*Problem details:*
Please report every line from the material that contains the word "frame".

*Working data:*
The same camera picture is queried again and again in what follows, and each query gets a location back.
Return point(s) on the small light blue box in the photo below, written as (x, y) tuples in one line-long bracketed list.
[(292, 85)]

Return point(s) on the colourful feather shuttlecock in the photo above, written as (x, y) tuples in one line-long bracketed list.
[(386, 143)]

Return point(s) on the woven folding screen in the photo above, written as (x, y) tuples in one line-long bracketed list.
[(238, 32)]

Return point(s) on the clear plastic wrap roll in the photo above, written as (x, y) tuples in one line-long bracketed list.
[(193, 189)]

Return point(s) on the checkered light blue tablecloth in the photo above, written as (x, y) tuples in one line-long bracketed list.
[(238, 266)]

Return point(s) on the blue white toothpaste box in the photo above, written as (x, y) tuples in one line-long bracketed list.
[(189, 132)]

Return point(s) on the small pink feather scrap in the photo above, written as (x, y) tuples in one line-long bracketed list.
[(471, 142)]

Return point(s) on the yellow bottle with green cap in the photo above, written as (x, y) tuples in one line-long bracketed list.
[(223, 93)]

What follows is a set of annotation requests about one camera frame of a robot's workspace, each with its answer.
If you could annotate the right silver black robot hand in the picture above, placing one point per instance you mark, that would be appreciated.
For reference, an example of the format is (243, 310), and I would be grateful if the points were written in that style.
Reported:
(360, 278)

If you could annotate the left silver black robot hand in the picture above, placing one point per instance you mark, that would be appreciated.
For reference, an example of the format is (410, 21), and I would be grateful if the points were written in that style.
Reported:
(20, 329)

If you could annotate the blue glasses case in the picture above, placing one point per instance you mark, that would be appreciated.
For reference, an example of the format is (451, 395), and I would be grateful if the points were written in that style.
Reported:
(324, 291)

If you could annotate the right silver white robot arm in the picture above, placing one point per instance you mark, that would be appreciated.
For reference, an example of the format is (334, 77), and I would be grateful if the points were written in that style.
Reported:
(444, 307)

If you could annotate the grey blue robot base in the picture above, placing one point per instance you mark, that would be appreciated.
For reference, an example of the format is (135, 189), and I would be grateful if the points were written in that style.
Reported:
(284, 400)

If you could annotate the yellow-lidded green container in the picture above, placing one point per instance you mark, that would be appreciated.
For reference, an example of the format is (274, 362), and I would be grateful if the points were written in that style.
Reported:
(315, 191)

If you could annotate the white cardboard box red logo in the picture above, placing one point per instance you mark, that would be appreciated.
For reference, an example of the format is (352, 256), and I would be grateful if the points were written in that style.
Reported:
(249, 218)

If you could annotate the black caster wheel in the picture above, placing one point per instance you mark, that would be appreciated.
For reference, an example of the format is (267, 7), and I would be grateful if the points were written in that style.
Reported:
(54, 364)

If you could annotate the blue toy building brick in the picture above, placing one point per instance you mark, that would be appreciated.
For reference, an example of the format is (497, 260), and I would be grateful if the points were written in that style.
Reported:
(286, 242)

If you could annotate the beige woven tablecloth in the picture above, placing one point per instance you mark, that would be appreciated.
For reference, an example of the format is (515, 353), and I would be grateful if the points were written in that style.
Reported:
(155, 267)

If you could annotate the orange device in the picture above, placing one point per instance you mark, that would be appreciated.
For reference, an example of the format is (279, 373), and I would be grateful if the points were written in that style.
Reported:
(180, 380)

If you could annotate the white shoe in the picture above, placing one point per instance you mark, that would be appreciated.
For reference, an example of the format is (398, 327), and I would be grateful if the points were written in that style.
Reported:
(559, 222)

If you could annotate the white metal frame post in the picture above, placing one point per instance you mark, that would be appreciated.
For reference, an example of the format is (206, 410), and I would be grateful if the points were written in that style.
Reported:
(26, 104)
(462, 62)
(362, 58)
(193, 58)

*Answer to this task:*
What follows is a set of annotation requests about one camera frame of a robot's workspace, each with its answer.
If you could annotate the white metal frame post in the picture above, placing one point per instance you mark, that would be appreciated.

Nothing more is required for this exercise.